The Code on Social Security mandates a uniform definition of wages, which now includes basic pay, dearness allowance, and retaining allowance. It also mandates the calculation of gratuity, pension, and social security benefits based on 50% of total remuneration (or such percentage as may be notified).

"'Wages' now include basic pay, dearness allowance, and retaining allowance; 50% of the total remuneration (or such percentage as may be notified) shall be added back to compute wages, ensuring consistency in calculating gratuity, pension, and social security benefits," the Press Information Bureau said in an explainer on new labour codes.

Currently, gratuity is calculated as per the following formula:

Gratuity = Last drawn wage x (15/26) x years of service

Further, the wage considered for calculating gratuity by employers is a small part of the CTC at present.

However, the new labour code mandates 50% of total remuneration to be considered as wages for calculating gratuity, pension and other social security benefits.

This means, gratuity can increase if the definition of wages mandated by the labour code is implemented by employers.

However, we need to wait for further clarification from the government on this matter before reaching a conclusion.

Other key highlights of the labour codes for employees

Universal minimum wage: As per The Code of Wages 2019, all employees now have a statutory right to minimum wages across both organised and unorganized sectors. Earlier, the Minimum Wages Act applied only to scheduled employments covering ~30% of workers.
Floor wage: Under the Code of Wages 2019, the government will fix a statutory floor wage based on minimum living standards, with scope for regional variation.

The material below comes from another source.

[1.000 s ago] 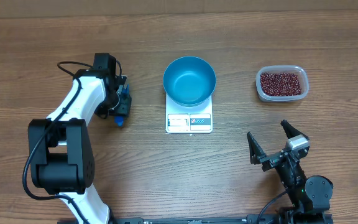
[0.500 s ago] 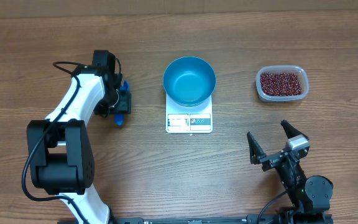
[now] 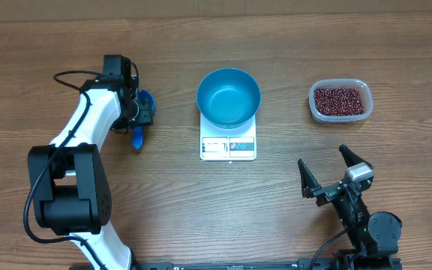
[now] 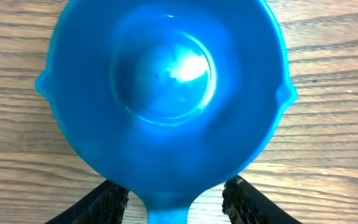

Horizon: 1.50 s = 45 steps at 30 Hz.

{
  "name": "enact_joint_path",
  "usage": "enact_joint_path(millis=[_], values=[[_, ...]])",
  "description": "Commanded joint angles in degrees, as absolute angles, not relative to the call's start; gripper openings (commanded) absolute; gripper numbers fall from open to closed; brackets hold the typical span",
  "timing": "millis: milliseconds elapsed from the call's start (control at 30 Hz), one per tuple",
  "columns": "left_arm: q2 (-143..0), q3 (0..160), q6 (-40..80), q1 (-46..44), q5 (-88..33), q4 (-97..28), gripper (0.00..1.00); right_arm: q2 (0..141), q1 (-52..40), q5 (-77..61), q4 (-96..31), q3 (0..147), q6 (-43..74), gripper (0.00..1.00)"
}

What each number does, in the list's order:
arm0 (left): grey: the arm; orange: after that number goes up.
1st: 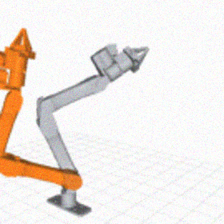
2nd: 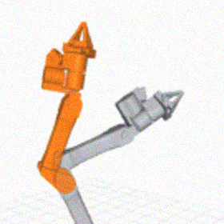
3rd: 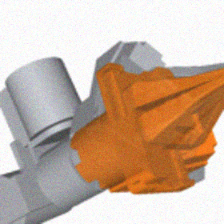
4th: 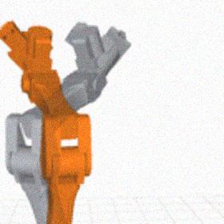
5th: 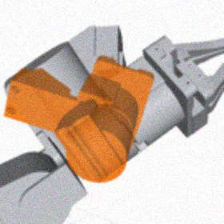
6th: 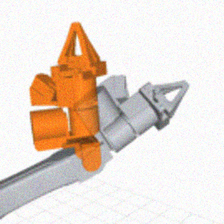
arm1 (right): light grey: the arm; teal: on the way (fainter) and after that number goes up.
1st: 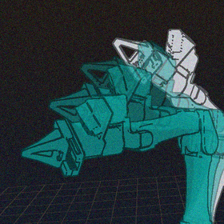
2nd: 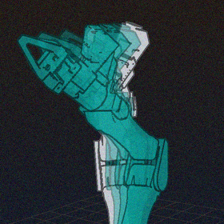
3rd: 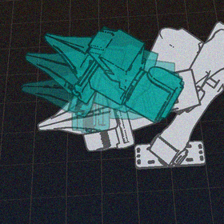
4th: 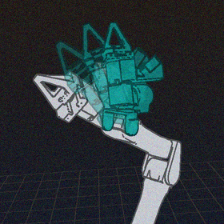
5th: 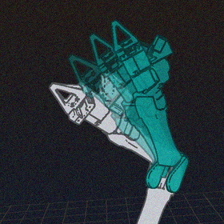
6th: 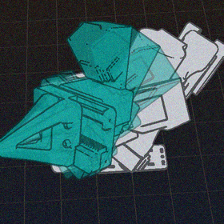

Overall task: Scoop item into bowl and weigh 150g on scale
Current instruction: 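Lower the left gripper and close it on the blue scoop handle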

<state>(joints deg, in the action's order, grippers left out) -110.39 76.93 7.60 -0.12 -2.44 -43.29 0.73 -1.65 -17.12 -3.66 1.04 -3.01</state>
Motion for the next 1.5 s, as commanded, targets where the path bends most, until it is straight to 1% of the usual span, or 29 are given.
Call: enact_joint_path(millis=[0,33,100,133,400,767,900,1233,1300,1467], values=[[-108.53,77.84,8.36,-0.32,-4.91,-43.35,0.53,0.16,-2.13,-16.60,-3.36,0.45,-3.09,1.00],[-108.53,77.84,8.38,-0.32,-4.93,-43.38,0.52,0.16,-2.13,-16.60,-3.36,0.45,-3.09,1.00],[-108.53,77.84,8.40,-0.34,-4.99,-43.55,0.45,0.16,-2.13,-16.60,-3.36,0.45,-3.09,1.00],[-108.53,77.84,8.40,-0.38,-4.99,-43.68,0.43,0.16,-2.13,-16.60,-3.36,0.45,-3.09,1.00],[-108.53,77.84,8.43,-0.38,-4.97,-42.72,0.41,0.16,-2.13,-16.60,-3.36,0.45,-3.09,1.00],[-108.75,77.82,9.52,-0.40,-5.06,-42.30,0.33,0.16,-2.13,-16.60,-3.36,0.45,-3.09,1.00],[-108.75,77.82,9.50,-0.40,-7.25,-42.37,0.36,0.16,-2.13,-16.60,-3.36,0.45,-3.09,1.00],[-108.75,77.71,10.37,-0.47,-7.14,-42.39,0.37,0.16,-2.13,-16.58,-3.36,0.45,-3.09,1.00],[-108.75,77.28,10.33,-0.89,-7.03,-42.81,0.41,0.16,-2.13,-16.60,-3.36,0.45,-3.09,1.00],[-108.77,76.97,10.37,-1.21,-6.92,-42.09,0.43,0.16,-2.13,-16.60,-3.36,0.45,-3.09,1.00]])
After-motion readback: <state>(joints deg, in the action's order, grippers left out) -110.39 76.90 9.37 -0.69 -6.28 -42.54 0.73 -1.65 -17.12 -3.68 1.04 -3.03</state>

No state can fix minimum wages below this level, ensuring uniformity and adequacy nationwide.
Overtime payment: The Code of Wages 2019 mandates that Employers must pay all employees overtime wages at least twice the normal rate for any work done beyond the regular working hours.
Fixed-Term Employment: The Industrial Relations Code 2020 has introduced Fixed-Term Employment (ETE), which will allow "direct, time-bound contracts with full parity in wages and benefits".
Gratuity for Fixed-Term Employees: The Social Security Code says fixed-term employees will become eligible for gratuity after one year of continuous service. The earlier limit was five years.
Compensation for commuting accidents: Employers will be required to provide compensation for accidents while travelling from home to workplace. "Accidents during travel between home and workplace are now deemed employment-related, qualifying for compensation."
EPF provisions under Code on Social Security:
  • A five-year limit has been set for initiating EPF inquiries and recovery proceedings, to be completed within two years (extendable by one). Suo-moto reopening of cases has been abolished, ensuring timely resolution.

  • Employers appealing EPFO orders now need to deposit only 25% of the assessed amount (down from 40–70%), reducing financial burden and ensuring ease of business and access to justice.

Women's employment: As per the Occupational Safety, Health and Working Conditions Code 2020, women can work in all types of establishments and during night hours (before 6AM, beyond 7PM) with consent and safety measures, fostering equality and inclusion.